For a short while in the early days of the professional game, everybody went try- crazy. The southern hemisphere needed an attractive Super 12 format to drag back audiences being lured away to rugby league. But as players and coaches had more time to practise their fancy manoeuvres and clever cut-out passes, so they also had time to work out how to stop opponents doing the same to them. Handling skills developed but, more alarmingly, so did chest measurements and appetites for doing serious damage.
Before the kick returned to fashion, tackling had entered a new age of frenzy. All the rules about taking a ball-carrier low were abandoned in favour of hitting him hard and high, and smashing the ball out of his grasp. Coaches like Phil Larder were shipped in from rugby league to fine-tune the new systems.
There was only one way to break down the brutality of the tackling defence. And that was to reinvent the punt. Andrew Mehrtens, a small fellow, kicks the ball a mile, drilling opposition lines backwards, forever backwards.
The grubber kick, the delicate little roll along the ground, has also proved effective. Every player from one to 15 now practises long kicks, high kicks, ones that go along the ground and ones that spin into the corner. Left-footed and right-footed.
And the real masters of the art, who used to rely on sweet natural timing and half-a-dozen swings of the boot before training on a Thursday night, now toil away hour after hour on a daily basis making sure that their kicking game will be perfect.
Defences in this current World Cup have been more massive than ever before. The ball has been kicked in order to avoid them more than ever before. This is the new age of the kicking game.
And that is even before we come to the question of accumulating points through the boot. The drop goal has been rediscovered as a means of gaining three points when a try is unlikely. “The easiest three points in the game” has long been the mantra of many a coach concerning the drop goal. Again, defences have dictated that it is back in fashion. Jannie de Beer in the last two games did not even look to take the ball on the run; he simply sat back and waited for the drop goal opportunity.
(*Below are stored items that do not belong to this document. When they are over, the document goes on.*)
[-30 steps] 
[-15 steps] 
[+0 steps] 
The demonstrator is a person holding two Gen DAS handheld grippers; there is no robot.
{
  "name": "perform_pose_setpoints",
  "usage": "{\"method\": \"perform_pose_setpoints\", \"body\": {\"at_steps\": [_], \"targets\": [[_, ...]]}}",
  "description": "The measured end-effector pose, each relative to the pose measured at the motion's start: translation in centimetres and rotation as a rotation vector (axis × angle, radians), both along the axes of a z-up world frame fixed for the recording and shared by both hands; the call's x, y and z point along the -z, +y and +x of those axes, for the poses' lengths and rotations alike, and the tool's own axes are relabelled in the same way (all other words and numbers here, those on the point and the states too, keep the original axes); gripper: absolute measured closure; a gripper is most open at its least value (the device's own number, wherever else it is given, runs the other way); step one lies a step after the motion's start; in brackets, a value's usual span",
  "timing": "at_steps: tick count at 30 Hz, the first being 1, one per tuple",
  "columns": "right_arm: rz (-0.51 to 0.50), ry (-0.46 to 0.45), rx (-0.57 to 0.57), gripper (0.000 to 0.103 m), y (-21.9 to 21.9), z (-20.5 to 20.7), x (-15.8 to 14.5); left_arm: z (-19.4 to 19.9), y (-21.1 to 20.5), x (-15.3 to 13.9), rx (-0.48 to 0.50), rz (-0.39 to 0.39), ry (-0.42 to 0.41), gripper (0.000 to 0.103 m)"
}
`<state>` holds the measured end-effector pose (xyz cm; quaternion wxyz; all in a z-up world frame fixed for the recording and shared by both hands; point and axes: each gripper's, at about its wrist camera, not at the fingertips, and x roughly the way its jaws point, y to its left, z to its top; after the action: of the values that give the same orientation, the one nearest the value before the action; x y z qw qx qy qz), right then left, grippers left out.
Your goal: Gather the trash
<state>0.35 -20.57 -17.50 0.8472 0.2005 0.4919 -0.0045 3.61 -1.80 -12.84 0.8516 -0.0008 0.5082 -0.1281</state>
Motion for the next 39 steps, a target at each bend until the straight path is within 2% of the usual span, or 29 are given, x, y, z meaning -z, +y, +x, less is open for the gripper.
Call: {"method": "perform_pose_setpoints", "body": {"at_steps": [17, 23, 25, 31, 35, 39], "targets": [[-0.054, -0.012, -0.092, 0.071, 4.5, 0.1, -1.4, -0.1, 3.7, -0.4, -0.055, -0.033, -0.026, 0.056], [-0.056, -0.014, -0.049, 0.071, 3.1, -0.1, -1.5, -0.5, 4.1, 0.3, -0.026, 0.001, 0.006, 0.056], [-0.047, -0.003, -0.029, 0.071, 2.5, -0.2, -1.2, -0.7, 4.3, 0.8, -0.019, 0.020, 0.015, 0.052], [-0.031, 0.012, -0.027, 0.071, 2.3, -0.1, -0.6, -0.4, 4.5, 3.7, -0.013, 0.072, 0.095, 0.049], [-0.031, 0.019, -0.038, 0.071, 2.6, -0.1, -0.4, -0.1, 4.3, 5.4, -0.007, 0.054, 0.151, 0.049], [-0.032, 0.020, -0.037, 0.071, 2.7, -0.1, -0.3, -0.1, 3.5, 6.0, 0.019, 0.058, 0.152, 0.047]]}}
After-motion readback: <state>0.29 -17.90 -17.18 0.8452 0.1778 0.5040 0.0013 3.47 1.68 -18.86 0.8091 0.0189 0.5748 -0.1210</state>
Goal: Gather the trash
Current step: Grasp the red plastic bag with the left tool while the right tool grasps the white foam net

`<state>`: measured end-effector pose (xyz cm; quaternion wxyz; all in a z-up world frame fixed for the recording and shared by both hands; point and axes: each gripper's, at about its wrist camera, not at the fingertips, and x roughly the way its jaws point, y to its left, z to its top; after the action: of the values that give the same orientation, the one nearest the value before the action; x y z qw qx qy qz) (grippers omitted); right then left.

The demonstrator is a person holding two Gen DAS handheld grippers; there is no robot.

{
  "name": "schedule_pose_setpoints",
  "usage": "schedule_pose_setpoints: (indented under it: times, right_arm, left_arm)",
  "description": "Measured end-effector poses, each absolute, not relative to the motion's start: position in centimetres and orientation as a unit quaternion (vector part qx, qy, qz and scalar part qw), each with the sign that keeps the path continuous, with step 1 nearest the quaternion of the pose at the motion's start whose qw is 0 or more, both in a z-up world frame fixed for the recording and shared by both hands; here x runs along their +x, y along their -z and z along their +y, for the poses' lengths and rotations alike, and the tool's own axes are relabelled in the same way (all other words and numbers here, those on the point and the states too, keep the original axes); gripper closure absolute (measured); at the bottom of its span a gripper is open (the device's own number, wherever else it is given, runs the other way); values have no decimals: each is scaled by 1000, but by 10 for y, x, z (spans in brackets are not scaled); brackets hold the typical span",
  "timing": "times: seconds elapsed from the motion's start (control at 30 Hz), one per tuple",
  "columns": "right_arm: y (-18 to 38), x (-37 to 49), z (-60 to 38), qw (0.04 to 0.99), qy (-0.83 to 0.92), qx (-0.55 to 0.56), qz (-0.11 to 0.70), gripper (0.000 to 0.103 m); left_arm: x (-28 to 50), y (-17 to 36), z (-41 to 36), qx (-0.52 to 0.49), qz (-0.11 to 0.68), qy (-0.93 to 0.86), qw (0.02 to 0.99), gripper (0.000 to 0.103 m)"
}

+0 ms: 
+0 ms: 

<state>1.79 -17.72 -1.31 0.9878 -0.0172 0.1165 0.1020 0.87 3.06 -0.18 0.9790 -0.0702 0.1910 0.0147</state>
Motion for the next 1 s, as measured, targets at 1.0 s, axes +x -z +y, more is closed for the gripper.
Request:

De Beer almost single-handedly defeated the English in the quarter-final and his injury time penalty forced the semi-final against Australia into extra time. But while 1995 dj vu struck most Springbok supporters, when you live by the drop goal, you die by the drop goal. In the most ironic of twists, the Springboks, who won their inaugural World Cup with a drop goal in the second half of extra time, were dismissed by a drop goal in the second half of extra time. Stephen Larkham only had to seal the victory won already by Matthew Burke’s eight penalties.
A day later Christophe Lamaison’s two drops in three minutes, followed by a penalty, sparked the French revival that saw New Zealand’s shocking exit, in the most startling upset of World Cup history, even though Jonah Lomu scored two tries.
Defences are mostly legal, but teams will give away penalties rather than surrender a try. Which brings us to the penalty-kicker. With a dry ball, a kicking tee, or a pile of sand and in wrap-around stadiums where the wind does not blow, the kicker, fortified by countless hours on the training ground, is the master of the modern game.
The only reassuring aspect for the purist is that the law of sporting cycles says the kicker will soon have to become a runner and passer. The law of nature says so and so do the people who run the television companies that feed the game.